There is another point that the Western media, focused on the spectacular bombing raids carried out by American and Israeli state-of-the-art bombers, have overlooked. The most important aspect of Iran's military build-up is not nuclear power but the production of ballistic missiles and drones. Iran has deliberately foregone a costly air force in favour of developing cheap ballistic missiles and drones. This intelligent and determined asymmetric defence policy has worked remarkably well. Israel's air defence system was literally exhausted by twelve days of war.
■ Japan, a precursor to the BRICS
How was this possible? In The Defeat of the West, I attributed Russia's coming victory and the certain defeat of the United States in the war in Ukraine to the higher number of engineers trained by Russia. Iran also trains a considerable number of engineers. Among foreign students obtaining doctorates in the United States, the proportion of Iranians choosing engineering courses is exceptionally high (66%, compared to 35% for China and 39% for India).
The Iranian ambassador, with whom I had lunch yesterday, emphasised that the training of engineers is a project that was planned and executed by successive governments. In fact, Iranian universities experienced spectacular growth after the revolution, with a preference for training engineers.
Iran has joined the BRICS. Russia, China and Iran, although very different, share the same ideal of ‘national sovereignty’. It is interesting to note that, while showing solidarity, they understand and respect each other's sovereignty.

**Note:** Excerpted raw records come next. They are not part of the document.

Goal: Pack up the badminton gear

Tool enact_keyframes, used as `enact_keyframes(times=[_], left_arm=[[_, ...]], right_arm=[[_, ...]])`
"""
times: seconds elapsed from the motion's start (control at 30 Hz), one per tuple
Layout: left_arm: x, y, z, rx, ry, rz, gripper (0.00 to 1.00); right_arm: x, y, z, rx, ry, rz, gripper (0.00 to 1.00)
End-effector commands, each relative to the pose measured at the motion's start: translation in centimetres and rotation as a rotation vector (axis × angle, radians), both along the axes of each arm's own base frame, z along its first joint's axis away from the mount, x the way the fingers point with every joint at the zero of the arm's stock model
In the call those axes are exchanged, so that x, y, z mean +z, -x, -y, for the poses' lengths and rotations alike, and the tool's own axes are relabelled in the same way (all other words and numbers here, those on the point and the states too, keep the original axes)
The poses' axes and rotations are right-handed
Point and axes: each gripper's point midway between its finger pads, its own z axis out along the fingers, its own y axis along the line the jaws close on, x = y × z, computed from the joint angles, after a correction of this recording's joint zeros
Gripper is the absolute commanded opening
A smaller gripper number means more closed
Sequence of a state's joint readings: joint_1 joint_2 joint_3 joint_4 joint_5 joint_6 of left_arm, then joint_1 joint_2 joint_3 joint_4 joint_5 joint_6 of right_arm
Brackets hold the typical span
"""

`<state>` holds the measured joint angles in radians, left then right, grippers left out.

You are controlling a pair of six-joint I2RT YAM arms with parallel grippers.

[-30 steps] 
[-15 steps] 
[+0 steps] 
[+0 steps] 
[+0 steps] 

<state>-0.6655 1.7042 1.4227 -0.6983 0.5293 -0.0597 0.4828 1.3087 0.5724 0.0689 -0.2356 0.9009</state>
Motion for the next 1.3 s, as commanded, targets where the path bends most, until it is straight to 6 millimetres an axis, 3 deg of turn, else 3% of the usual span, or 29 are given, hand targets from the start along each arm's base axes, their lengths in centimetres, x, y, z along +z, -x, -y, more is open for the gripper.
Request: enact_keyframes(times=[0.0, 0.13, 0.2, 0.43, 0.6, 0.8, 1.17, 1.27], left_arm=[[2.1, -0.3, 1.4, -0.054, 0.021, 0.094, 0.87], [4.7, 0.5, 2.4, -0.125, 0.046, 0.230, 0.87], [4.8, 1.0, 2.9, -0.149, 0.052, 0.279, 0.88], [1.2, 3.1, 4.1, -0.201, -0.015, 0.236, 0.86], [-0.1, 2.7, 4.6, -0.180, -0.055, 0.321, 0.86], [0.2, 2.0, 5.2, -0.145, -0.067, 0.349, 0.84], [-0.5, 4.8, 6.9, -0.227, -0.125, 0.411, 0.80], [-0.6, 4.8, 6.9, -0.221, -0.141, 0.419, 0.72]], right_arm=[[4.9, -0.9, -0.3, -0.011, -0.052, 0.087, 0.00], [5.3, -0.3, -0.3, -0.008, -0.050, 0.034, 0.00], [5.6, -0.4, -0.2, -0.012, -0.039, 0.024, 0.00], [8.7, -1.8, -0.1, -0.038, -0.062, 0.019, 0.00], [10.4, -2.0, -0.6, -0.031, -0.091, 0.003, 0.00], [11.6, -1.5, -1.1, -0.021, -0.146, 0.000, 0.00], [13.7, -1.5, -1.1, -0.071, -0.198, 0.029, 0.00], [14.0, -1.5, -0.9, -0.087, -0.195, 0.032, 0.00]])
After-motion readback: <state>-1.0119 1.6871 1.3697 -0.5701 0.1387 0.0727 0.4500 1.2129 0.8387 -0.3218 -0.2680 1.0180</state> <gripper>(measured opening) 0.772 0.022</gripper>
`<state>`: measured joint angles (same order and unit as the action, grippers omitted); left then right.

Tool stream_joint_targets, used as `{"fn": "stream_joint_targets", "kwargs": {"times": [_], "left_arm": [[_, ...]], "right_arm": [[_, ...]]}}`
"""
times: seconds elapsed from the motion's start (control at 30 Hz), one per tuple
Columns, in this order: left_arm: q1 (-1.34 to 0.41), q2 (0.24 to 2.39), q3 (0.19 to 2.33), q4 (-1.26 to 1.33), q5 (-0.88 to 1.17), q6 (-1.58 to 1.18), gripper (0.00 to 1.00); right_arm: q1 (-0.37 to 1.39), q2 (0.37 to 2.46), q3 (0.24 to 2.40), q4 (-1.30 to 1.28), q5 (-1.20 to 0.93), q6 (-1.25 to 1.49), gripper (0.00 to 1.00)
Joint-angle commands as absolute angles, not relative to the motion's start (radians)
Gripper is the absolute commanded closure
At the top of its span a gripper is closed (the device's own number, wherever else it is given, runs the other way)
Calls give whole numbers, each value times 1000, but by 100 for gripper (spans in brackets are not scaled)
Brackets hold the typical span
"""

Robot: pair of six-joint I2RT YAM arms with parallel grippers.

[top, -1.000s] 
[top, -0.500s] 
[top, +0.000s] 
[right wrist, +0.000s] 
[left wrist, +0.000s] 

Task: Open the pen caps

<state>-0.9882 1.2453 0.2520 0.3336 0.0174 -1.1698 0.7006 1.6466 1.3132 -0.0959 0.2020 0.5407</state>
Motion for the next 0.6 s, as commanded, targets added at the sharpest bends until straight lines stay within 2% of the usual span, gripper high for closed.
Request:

In contrast, Trump, who sees the BRICS as an enemy, tramples on the sovereignty and dignity of his own ‘allies’, treating them as protectorates or vassals, trying to drag them into senseless wars. In Europe, which has relinquished its autonomy from the United States, not only France and the United Kingdom, traditionally belligerent towards Russia, but also Germany under the new Merz government, are increasing their defence spending and seeking to become more involved in the war in Ukraine. Japan should not follow this European trend.
In the preface to the Japanese edition of The Defeat of the West, I wrote: ‘The defeat of the West is now a certainty. But one question remains: is Japan part of this defeated West?’
With its unique civilisation, is Japan not destined to be part of a diverse, non-Western world like that of the BRICS? Japan was the first country to challenge Western domination. In this sense, the Meiji Restoration was perhaps a precursor to the BRICS. I am convinced that if we were to search through the literature of the Meiji era, we would find texts asserting that engineers are needed to protect the country.